◆ Raw data

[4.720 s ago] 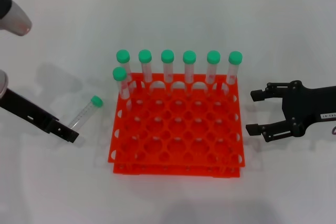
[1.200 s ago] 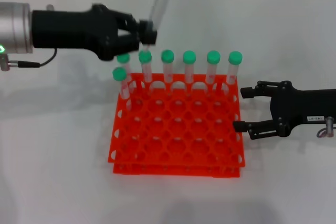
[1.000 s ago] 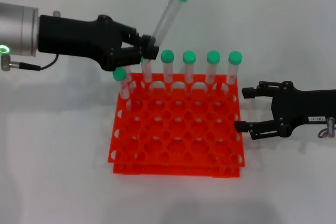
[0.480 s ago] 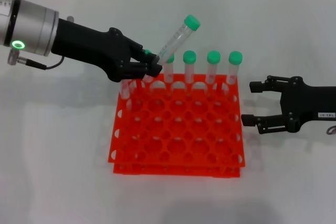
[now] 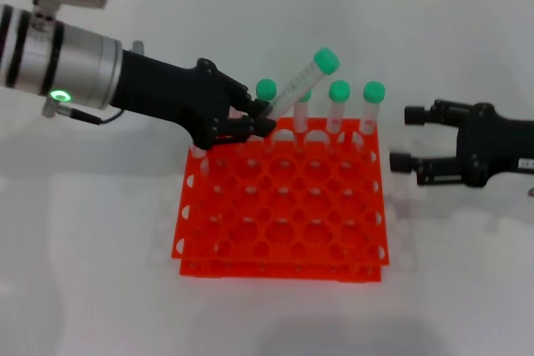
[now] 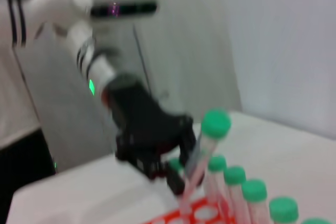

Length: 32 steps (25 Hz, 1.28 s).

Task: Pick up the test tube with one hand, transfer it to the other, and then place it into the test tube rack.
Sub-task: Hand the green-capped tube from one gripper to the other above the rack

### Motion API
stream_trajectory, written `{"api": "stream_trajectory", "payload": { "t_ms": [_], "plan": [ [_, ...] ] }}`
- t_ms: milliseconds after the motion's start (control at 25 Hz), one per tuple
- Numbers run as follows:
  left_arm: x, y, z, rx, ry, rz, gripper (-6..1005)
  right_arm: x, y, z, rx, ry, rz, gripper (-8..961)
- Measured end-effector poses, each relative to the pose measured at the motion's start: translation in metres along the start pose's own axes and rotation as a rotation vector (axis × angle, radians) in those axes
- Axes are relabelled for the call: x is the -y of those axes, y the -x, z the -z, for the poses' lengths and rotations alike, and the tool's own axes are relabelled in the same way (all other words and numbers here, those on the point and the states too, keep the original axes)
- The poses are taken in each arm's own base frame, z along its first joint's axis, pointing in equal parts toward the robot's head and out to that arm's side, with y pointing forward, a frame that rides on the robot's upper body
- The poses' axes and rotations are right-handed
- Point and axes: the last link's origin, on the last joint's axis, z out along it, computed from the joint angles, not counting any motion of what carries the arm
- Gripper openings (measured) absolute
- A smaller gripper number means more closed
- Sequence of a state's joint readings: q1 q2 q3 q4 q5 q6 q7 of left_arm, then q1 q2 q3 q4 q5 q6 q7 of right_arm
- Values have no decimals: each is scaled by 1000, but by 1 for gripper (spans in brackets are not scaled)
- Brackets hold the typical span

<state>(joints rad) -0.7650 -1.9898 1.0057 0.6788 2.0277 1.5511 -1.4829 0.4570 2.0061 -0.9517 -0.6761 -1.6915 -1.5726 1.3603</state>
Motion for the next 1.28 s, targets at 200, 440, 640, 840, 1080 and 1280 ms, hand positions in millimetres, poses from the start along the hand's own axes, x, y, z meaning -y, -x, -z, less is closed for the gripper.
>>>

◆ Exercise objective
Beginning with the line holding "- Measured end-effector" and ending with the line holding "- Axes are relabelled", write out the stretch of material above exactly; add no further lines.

◆ Reply
- Measured end-effector poses, each relative to the pose measured at the motion's start: translation in metres along the start pose's own axes and rotation as a rotation vector (axis × angle, radians) in those axes
- Axes are relabelled for the call: x is the -y of those axes, y the -x, z the -z, for the poses' lengths and rotations alike, and the tool's own axes are relabelled in the same way (all other words and numbers here, those on the point and the states too, keep the original axes)

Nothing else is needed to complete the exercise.